A desembargadora do Tribunal de Justiça de São Paulo Kenarik Boujikian, cofundadora da Associação Juízes para a Democracia, será julgada nesta quarta-feira (27) por uma comissão especial do Tribunal de Justiça de São Paulo por ter cumprido o que diz a lei e concedido alvará de soltura a dez presos provisórios que já haviam excedido em prisão a pena fixada em suas sentenças.

Kenarik Boujikian desembargadora do TJ SP - Apesp

De acordo com a legislação e a lógica estabelecem que manter em cárcere presos provisórios com sentenças menores que o período de prisão é ilegal, inclusive com direito a indenização pelo Estado. 

Respeitando a lei e as garantias fundamentais, a desembargadora Boujikian determinou a soltura dos dez presos. Mas um colega, o desembargador Amaro José Thomé Filho, decidiu entrar com representação alegando que a decisão de Boujikian deveria ocorrer de forma colegiada, em grupo. No entanto, a lei e o próprio regimento interno do TJ, em seu artigo 232, assegura ao relator do processo – neste caso a desembargadora Boujikian – a autonomia para decisões urgentes, que podem posteriormente ser confirmadas ou não pelo colegiado.

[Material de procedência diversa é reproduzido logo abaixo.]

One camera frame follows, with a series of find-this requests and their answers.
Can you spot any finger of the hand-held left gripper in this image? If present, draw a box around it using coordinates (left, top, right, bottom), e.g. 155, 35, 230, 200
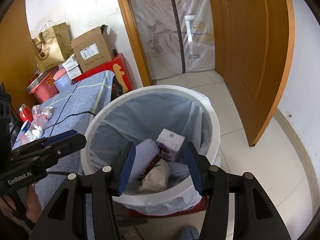
15, 133, 87, 170
11, 129, 78, 158

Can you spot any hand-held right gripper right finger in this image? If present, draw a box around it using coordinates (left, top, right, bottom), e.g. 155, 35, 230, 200
184, 141, 292, 240

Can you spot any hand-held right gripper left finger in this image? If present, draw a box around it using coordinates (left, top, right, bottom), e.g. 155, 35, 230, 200
29, 142, 137, 240

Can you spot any white fluffy brush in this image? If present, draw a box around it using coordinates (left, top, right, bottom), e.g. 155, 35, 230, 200
130, 137, 160, 180

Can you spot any pink white wrapper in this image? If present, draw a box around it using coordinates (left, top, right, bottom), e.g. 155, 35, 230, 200
32, 112, 48, 128

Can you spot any white bag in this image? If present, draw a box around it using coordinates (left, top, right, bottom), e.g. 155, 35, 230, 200
138, 159, 171, 194

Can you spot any blue white packet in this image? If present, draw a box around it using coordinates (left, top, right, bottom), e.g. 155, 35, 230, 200
21, 120, 33, 138

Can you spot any purple white drink carton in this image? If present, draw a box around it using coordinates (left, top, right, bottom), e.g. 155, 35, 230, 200
156, 129, 186, 162

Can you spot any white round waste bin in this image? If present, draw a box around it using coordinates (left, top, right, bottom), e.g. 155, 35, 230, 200
81, 85, 222, 217

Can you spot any translucent plastic bin liner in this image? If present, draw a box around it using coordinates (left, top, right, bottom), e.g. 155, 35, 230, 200
89, 92, 213, 215

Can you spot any person's left hand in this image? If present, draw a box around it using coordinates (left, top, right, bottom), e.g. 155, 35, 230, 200
25, 185, 43, 219

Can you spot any red flask with metal lid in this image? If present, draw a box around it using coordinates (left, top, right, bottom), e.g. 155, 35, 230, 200
19, 104, 34, 125

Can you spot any pink plastic tub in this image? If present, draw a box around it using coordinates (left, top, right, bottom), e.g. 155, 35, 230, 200
27, 66, 67, 104

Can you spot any lavender round container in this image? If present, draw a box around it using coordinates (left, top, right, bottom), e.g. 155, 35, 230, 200
54, 76, 73, 92

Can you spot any gold striped flat box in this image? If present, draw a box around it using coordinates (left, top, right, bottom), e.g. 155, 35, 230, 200
26, 70, 59, 93

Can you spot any person's leg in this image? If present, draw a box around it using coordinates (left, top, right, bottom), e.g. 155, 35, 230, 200
175, 226, 200, 240

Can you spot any dark floral cloth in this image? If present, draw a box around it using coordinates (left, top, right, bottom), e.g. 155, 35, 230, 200
111, 75, 127, 100

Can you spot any large red gift box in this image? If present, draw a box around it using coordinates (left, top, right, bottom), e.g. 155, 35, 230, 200
72, 53, 133, 93

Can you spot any brown cardboard box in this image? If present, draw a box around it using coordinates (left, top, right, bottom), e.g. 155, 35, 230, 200
71, 24, 115, 73

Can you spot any gold paper carrier bag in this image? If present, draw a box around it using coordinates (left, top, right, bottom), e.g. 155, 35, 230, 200
30, 20, 72, 72

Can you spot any plain wooden door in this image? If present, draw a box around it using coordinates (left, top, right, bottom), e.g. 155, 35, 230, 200
0, 0, 38, 85

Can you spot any panelled wooden door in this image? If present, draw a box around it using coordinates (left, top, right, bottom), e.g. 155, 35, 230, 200
205, 0, 295, 147

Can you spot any cat print door curtain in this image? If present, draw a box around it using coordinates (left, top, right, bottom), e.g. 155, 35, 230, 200
122, 0, 217, 80

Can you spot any wooden door frame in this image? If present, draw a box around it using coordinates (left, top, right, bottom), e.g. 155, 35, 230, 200
112, 0, 153, 87

"O que fiz foi correto. Trata-se de uma situação que considero juridicamente muito simples: se a pena foi fixada e não há notícia de soltura transcorrido este período, dei alvará cautelar, para não haver risco de a pessoa ficar presa por mais tempo", afirma Boujikian.

A desembargadora afirma ainda não compreender porque um juiz representa outro por conta da decisão num processo. "Isso é uma violação à independência judicial. Juiz não pode ser processado pelo conteúdo da decisão, salvo se a decisão é fruto de improbidade ou corrupção", enfatizou ela em entrevista ao Brasil de Fato.

E acrescenta: "A independência judicial é uma garantia da cidadania, na perspectiva de um Estado Democrático de Direito. Serve para que o juiz faça seu papel de garantidor. A independência judicial é um direito humano para resguardar os demais direitos humanos. Serve para que o Judiciário, como instância de Poder de Estado, possa garantir os direitos consagrados na Constituição Federal, o que é um dever de todos os juízes. Implica que o juiz não pode estar sujeito às pressões externas e internas para decidir de uma determinada forma".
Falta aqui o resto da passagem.